> [Task brief]:
Every entry is to be returned exactly as it stands; the pictures are to be dropped.

Data extracted from a collection:
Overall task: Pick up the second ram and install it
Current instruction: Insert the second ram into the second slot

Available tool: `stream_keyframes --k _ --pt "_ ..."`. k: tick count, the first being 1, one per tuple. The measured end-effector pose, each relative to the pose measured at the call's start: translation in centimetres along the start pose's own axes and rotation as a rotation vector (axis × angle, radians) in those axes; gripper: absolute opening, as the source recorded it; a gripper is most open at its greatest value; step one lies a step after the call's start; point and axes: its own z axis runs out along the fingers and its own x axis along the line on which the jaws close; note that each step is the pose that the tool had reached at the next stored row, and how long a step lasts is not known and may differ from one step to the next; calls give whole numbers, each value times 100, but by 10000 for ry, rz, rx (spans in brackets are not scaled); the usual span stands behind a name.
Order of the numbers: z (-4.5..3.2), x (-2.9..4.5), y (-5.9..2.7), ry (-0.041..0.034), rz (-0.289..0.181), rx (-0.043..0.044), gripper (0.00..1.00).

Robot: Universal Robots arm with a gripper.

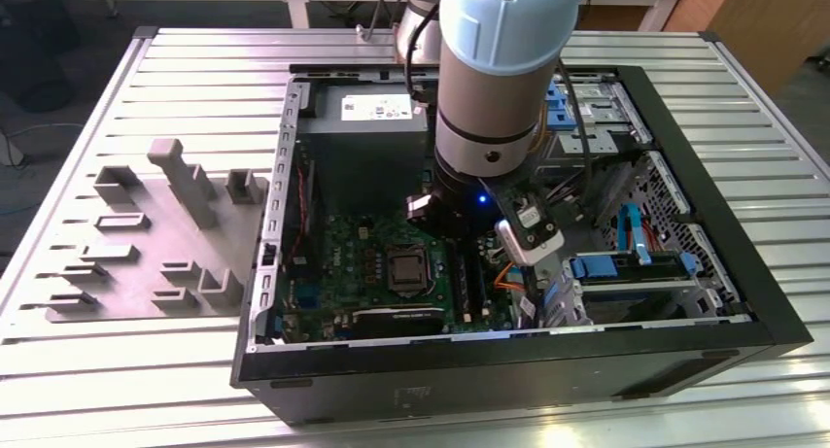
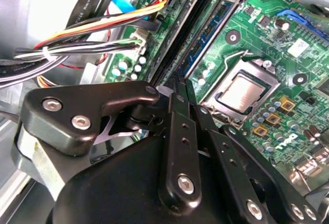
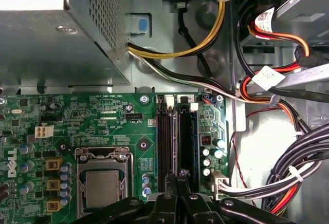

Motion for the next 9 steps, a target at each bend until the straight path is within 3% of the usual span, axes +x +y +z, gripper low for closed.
stream_keyframes --k 9 --pt "4 0 0 -1 0 -3 11"
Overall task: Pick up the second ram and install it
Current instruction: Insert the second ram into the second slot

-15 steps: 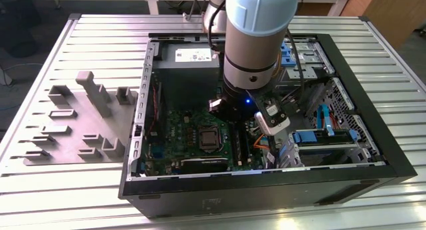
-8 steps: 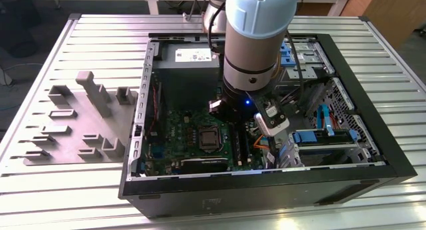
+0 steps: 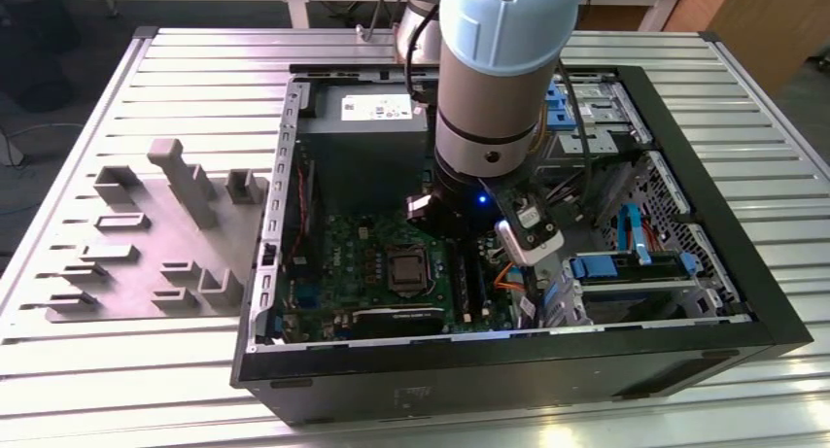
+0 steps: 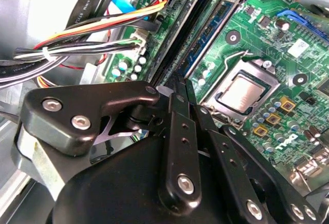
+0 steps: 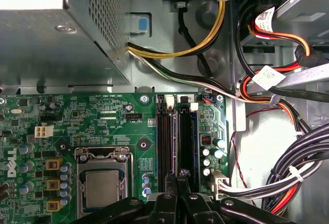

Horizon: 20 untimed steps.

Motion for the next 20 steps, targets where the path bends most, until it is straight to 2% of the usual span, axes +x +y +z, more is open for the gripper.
stream_keyframes --k 12,20 --pt "-34 -2 2 -7 -5 -3 11" --pt "-33 0 2 8 -215 -12 11"
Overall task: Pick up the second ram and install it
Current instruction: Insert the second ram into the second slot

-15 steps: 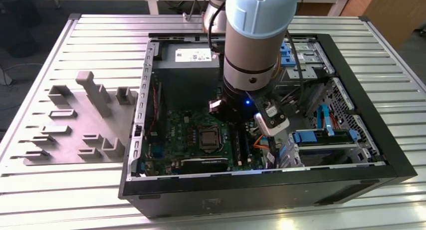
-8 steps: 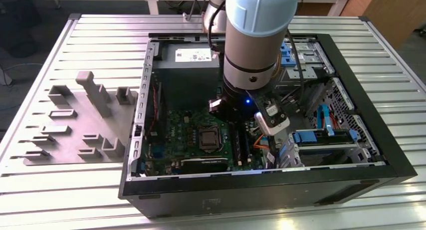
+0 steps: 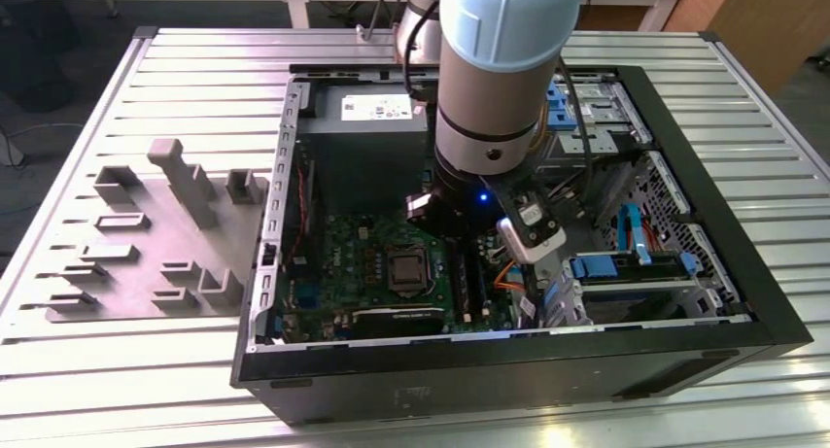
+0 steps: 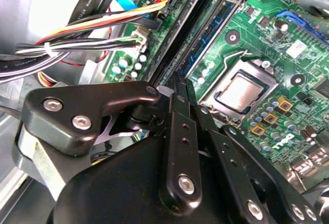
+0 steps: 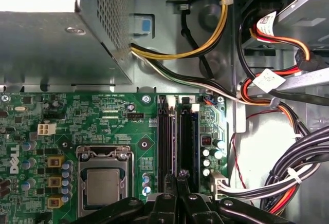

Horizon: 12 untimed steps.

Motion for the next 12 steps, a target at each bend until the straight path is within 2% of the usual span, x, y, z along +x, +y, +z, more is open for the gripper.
stream_keyframes --k 12 --pt "24 2 -2 7 -81 0 11"
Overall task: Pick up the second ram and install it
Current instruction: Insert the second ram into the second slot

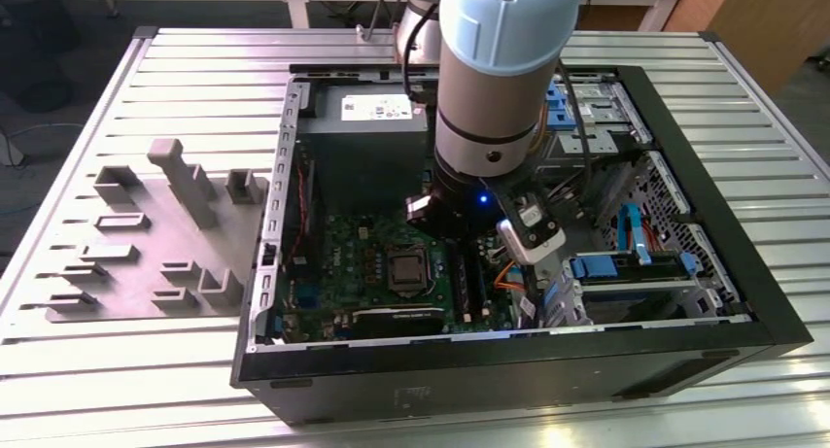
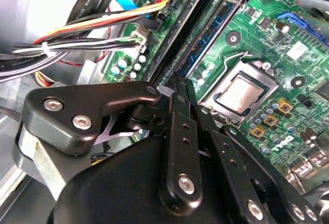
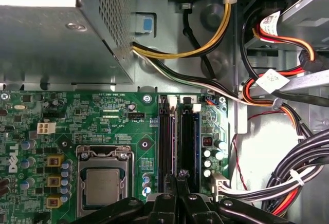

> [Expected answer]:
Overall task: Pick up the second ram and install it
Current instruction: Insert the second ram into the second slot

Available tool: `stream_keyframes --k _ --pt "_ ..."`. k: tick count, the first being 1, one per tuple. The measured end-effector pose, each relative to the pose measured at the call's start: translation in centimetres along the start pose's own axes and rotation as a rotation vector (axis × angle, radians) in those axes; gripper: absolute opening, as the source recorded it; a gripper is most open at its greatest value; step one lies a step after the call's start; point and axes: its own z axis runs out along the fingers and its own x axis along the line on which the jaws close; note that each step is the pose that the tool had reached at the next stored row, and how long a step lasts is not known and may differ from one step to the next; calls give whole numbers, each value times 100, but by 10000 for ry, rz, rx (spans in brackets are not scaled); the usual span stands behind a name.
Order of the numbers: z (-4.5..3.2), x (-2.9..4.5), y (-5.9..2.7), ry (-0.041..0.034), rz (-0.289..0.181), rx (-0.043..0.044), gripper (0.00..1.00).

Robot: Universal Robots arm with a gripper.


Motion for the next 9 steps, a target at each bend until the straight path is within 3% of the usual span, axes +x +y +z, gripper low for closed.
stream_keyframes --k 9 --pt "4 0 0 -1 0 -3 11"
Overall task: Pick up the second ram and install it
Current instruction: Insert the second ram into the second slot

-15 steps: 
-8 steps: 
+0 steps: 
+0 steps: 
+0 steps: 

Horizon: 20 untimed steps.

Motion for the next 20 steps, targets where the path bends most, until it is straight to 2% of the usual span, axes +x +y +z, more is open for the gripper.
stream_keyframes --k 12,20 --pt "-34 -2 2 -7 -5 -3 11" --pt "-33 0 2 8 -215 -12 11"
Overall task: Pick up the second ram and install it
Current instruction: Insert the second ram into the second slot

-15 steps: 
-8 steps: 
+0 steps: 
+0 steps: 
+0 steps: 

Horizon: 12 untimed steps.

Motion for the next 12 steps, a target at each bend until the straight path is within 2% of the usual span, x, y, z along +x, +y, +z, more is open for the gripper.
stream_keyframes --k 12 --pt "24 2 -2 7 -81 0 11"
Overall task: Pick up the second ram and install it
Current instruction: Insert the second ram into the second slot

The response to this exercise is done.